SoSG AC and I had just settled in our seats, bratwurst and beer in laps, when Manny unloaded on Davis' fastball and launched it into the left field pavilion in the bottom of the first. Manny had a 2-2 count, and then Davis threw a fastball low and away that Manny took for ball 3, and then he just uncorked one. Like most of Manny's home run shots, there was no doubt about it when it left his bat, it was just gone, with such an effortless swing it seemed to mock the 88-mph piece of meat (to use Vin's term) that Davis had served up. Elation. Euphoria. And after the two quick outs by Rafael Furcal and Orlando Hudson to start the inning, a quick grab of the momentum card early on in the contest.
Of course, the very next pitch saw Andre Ethier park another ball in the alternate pavilion--if you look at the mlb.com video highlights, the two scenes seem to almost overlap, as there was barely any time to rest between celebrating Manny's home run and rising up to celebrate Ethier's shot. 2-0, just like that. And the Dodgers went on to roll to a 7-2 victory.
Eric Stults pitched an admirable 5.2 innings (89 pitches, 4 Ks) and Ramirez, Ethier, and Matt Kemp all had RBI as well as multiple hits, as the Dodgers rolled to their eleventh home victory in eleven contests, a new National League record for home wins to start a season. The team does seem special, as many SoSG readers mentioned in the Game Thread and Post-Game Thread. And it's fun to watch.
But what made this game interesting for me was, like Doug Davis' affected delivery, how time slowed down for this contest, and how I really got a chance to enjoy everything. The fine folks sitting next to us, for example, who introduced themselves as AC and I got to our seats and opened up a great conversation. The gentleman comes to three games a year, and this was his first, he told me with glee as he clutched an old portable radio the size of loaf of bread on his lap.
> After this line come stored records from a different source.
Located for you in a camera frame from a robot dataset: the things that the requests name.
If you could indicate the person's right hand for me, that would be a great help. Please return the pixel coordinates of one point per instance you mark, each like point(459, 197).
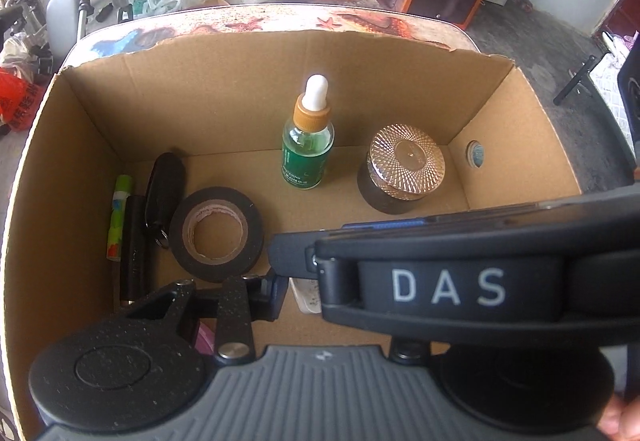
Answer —
point(620, 420)

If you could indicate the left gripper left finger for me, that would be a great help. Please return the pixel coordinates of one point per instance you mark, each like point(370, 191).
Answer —
point(241, 303)

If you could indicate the black electrical tape roll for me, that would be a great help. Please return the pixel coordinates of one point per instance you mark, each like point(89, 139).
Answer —
point(216, 233)

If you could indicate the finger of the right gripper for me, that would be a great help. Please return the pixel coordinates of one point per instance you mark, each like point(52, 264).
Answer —
point(294, 254)

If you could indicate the green dropper bottle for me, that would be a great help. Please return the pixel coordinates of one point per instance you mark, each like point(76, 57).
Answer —
point(308, 137)

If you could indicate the green cartoon tube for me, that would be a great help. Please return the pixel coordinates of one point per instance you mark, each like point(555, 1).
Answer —
point(123, 188)

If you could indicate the bed with white bedding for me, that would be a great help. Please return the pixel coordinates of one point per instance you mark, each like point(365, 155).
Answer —
point(600, 76)

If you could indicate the black cylindrical tube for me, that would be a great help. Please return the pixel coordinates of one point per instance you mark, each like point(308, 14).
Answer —
point(165, 190)

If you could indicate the red plastic bag on floor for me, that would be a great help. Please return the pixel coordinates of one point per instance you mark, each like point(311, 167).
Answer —
point(20, 101)

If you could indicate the gold lid cosmetic jar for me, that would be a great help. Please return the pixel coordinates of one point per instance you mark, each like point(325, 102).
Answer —
point(403, 165)

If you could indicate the brown cardboard box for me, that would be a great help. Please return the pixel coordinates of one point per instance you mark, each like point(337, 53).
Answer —
point(219, 100)

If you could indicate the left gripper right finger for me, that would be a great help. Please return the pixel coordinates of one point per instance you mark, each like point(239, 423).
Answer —
point(409, 352)

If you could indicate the purple silicone cup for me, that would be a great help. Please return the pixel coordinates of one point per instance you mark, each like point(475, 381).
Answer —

"Is this radio on too loud for you?" he politely asked me, as I listened to Vin Scully's melodic voice wafting out of the machine.
"Not at all," I said, happy to partake in the audio along with him.
The gentleman's wife was happy to be there, too, starting up conversations with AC throughout the game.
"Does he always bring his glove to the game?" she asked AC, motioning to me, sitting on the edge of my seat, glove on my left hand.
"Yup," said AC. (Mind you, with Ethier-James Loney in the lineup at 4/5, I thought I might have a shot at some errant balls up the third base line.)
"Has he ever caught a foul ball?" she continued.
"Nope," lied AC. "But who am I to ruin the dream?"
The people seated behind us were equally excited. Three men, one woman, all eager to watch the game and share their bag of peanuts and root for the Dodgers loudly but respectfully. The woman, a petit blond wrapped in a shawl to protect her from the slight chill outside, was surprisingly the loudest of their bunch, particularly when Kemp was at bat.
"Here, look at this," she said, showing me an image on her portable camera. "It's Matt Kemp and I standing at the Topanga Mall. I saw him randomly one day, and I was so bummed since I had a baseball in my purse just the day before, but I had taken it out of my purse!"
The prospect of this woman carrying around a baseball in her purse, in the off-chance she might run into a Dodger somewhere, was priceless. I carry a baseball in my car, usually to grip or toss around as I'm listening to the game or fighting off road rage. But to carry an extra third-of-a-pound of weight with you in your purse? That's dedication.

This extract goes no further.